Melalui proses penunjukan langsung:

  • Delapan paket pekerjaan di Dinas PUPR tahun 2025 senilai Rp 3,4 miliar
  • Empat paket pekerjaan di Bagian Umum tahun 2025 senilai Rp 2 miliar
  • Enam belas paket pekerjaan di PT Air Minum Giri Menang atau perusahaan air minum daerah tahun 2025 senilai Rp 1,8 miliar

Sudirman diduga memberikan ‘fee’ sebesar 3 persen kepada para penyedia yang namanya dipinjam. Ia diduga meraup keuntungan Rp 10,6 miliar melalui CV DKK. CV DKK juga menerima proyek di Bappeda dan Dinas Pemuda dan Olahraga (Dispora) Lombok Barat dengan total nilai Rp 31,1 miliar.

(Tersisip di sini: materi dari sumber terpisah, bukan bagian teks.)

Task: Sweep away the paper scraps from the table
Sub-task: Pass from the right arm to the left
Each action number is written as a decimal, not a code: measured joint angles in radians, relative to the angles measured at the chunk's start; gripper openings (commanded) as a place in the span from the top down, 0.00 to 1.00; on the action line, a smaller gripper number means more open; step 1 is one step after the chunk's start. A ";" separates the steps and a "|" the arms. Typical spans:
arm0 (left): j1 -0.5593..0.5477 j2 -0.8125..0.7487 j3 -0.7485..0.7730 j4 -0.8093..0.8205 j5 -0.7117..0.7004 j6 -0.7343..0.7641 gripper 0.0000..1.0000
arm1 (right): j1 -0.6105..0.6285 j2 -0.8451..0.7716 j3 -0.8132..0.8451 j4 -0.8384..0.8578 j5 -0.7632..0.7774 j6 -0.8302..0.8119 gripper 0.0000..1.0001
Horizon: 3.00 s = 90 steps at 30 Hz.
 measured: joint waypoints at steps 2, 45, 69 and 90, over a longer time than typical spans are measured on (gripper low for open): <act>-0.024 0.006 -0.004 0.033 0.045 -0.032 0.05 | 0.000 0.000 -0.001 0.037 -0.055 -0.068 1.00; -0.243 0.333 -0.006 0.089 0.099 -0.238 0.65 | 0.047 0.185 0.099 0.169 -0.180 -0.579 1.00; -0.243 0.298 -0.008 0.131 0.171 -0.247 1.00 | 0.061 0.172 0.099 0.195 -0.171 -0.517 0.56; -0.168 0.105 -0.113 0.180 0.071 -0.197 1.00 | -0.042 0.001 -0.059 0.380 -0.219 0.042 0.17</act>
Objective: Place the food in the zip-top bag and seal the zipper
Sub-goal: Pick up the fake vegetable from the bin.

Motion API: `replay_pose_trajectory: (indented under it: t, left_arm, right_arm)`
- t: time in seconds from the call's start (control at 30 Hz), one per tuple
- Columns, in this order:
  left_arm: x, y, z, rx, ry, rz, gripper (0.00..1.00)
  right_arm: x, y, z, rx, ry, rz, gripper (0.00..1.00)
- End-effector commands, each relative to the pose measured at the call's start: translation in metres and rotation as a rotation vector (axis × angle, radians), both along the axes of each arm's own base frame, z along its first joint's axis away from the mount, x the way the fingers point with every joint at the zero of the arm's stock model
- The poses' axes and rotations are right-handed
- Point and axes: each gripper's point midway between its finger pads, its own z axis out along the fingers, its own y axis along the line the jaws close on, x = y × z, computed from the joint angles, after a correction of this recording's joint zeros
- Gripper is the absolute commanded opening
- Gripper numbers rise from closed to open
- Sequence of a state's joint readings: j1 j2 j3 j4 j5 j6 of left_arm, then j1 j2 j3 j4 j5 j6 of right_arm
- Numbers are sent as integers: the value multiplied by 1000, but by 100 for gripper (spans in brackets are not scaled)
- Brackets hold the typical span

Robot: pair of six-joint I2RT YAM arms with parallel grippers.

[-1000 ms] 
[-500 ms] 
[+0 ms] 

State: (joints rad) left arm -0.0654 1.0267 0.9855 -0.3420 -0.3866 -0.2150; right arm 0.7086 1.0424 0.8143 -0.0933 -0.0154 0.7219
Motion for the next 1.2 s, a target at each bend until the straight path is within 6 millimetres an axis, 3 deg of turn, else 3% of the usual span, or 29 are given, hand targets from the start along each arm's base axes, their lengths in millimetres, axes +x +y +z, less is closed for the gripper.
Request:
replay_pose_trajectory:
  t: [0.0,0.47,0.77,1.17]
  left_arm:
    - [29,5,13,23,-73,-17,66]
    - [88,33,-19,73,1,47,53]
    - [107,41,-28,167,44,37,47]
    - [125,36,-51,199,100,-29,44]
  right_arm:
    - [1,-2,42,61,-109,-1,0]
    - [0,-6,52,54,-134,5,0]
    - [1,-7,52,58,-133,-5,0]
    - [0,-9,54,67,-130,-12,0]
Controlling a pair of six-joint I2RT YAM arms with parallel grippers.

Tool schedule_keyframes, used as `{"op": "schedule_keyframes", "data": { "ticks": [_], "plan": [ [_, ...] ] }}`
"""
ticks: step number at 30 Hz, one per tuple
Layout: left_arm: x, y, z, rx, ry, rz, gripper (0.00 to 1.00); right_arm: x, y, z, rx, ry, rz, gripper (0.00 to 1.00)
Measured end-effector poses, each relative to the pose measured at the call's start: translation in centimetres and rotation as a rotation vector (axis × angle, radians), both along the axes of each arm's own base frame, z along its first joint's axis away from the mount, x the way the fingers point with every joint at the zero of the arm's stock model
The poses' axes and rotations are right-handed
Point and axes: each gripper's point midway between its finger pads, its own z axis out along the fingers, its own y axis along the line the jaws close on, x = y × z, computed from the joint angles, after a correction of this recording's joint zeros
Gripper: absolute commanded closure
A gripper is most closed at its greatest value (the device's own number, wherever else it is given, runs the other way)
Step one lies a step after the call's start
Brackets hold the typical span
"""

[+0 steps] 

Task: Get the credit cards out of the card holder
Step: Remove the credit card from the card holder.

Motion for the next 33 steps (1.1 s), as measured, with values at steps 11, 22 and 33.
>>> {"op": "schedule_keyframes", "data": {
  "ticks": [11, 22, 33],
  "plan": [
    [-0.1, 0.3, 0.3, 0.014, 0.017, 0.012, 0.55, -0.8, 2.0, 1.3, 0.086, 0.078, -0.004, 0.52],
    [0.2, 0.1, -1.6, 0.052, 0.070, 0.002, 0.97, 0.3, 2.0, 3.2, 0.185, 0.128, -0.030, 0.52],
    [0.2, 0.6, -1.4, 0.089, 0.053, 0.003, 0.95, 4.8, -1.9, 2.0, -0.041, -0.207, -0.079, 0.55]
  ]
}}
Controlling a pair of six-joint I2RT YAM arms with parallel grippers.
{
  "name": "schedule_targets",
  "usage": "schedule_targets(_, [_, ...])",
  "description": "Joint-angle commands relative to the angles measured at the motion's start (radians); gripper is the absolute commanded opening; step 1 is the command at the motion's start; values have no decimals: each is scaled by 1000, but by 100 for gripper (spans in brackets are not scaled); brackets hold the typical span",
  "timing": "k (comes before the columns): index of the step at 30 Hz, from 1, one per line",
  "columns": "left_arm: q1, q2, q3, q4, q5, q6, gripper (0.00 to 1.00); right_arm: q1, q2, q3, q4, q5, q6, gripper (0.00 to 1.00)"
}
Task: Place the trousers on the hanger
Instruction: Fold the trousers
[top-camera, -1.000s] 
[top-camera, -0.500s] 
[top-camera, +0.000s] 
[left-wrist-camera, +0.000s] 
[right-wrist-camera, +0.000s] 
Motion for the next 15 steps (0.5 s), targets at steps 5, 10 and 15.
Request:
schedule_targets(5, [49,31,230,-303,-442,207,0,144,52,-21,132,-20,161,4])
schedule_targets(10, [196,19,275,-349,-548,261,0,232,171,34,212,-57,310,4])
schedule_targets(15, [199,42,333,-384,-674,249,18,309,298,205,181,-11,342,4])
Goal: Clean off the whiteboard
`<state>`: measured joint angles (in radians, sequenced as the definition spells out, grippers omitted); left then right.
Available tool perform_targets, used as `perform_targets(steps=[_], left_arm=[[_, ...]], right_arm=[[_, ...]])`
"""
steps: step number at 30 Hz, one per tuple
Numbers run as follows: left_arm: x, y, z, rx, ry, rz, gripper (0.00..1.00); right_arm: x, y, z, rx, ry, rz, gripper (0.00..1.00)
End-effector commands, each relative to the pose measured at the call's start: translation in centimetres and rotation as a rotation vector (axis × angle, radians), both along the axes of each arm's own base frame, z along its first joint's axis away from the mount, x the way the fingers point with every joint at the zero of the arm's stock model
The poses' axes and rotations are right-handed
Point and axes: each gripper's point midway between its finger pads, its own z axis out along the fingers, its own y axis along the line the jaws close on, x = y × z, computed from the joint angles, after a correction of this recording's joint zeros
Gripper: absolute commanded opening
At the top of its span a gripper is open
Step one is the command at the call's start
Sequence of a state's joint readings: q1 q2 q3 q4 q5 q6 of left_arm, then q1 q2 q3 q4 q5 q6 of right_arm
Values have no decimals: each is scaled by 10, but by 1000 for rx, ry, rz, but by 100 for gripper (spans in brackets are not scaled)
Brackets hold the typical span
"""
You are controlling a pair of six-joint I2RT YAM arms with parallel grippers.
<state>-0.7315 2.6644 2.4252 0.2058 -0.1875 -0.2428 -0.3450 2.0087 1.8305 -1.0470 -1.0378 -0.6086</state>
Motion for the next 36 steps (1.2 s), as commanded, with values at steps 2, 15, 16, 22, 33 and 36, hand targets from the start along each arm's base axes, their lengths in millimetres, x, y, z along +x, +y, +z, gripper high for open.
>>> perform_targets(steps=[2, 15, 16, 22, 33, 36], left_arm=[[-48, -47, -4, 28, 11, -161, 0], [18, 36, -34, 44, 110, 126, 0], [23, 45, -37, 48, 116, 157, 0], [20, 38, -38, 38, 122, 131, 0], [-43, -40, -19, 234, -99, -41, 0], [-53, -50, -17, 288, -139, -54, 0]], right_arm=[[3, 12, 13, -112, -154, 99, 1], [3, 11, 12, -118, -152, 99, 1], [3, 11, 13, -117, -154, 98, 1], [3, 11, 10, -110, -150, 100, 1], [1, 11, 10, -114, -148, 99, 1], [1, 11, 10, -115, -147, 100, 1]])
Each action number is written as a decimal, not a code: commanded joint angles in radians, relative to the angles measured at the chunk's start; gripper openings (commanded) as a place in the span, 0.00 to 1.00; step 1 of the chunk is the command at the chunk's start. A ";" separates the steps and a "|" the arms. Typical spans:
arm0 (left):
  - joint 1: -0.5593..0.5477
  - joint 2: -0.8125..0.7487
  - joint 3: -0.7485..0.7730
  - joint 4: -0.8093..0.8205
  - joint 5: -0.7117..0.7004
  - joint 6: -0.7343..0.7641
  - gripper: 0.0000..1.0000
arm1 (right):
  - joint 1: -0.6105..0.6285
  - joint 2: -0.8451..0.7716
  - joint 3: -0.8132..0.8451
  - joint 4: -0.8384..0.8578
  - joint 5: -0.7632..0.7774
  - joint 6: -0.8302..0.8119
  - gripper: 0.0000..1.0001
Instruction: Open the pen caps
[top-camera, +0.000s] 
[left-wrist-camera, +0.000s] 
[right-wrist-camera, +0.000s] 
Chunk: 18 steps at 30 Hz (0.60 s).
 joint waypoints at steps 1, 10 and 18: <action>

“Dari uang-uang yang diterima sejumlah Rp 41,7 miliar oleh SUD melalui CV DKK, di antaranya dialirkan kepada LAZ selaku Bupati sebesar Rp 10,8 miliar,” ujar Achmad Taufik.

Suap dari Perusahaan Alvonsus

Selain itu, Lalu Ahmad juga diduga menerima suap dari Alvonsus Gani. Suap tersebut diduga mengalir kepada Lalu Ahmad melalui Sudirman, setelah perusahaan Alvonsus memenangkan proyek tata kelola air bersih di Lombok Barat senilai Rp 27,1 miliar.

Atas proyek yang dikerjakan, PT MSI diduga secara rutin memberikan barang, fasilitas, hingga uang tunai kepada Lalu Ahmad, yang totalnya diperkirakan mencapai lebih dari Rp 1,6 miliar. Rinciannya meliputi:

  • Satu unit mobil merek Toyota Alphard senilai Rp 1,2 miliar
  • Satu pasang sepatu merek Hermes senilai Rp 19 juta
  • Akomodasi perjalanan Lombok-Jakarta PP
  • Uang tunai sekurang-kurangnya Rp 380 juta
  • Satu unit telepon genggam merek iPhone 17 Pro senilai Rp 26 juta
  • Satu ekor sapi kurban senilai Rp 17 juta

Jika ditotal, Lalu Ahmad diduga menerima Rp 12,4 miliar dalam bentuk uang, barang, dan fasilitas.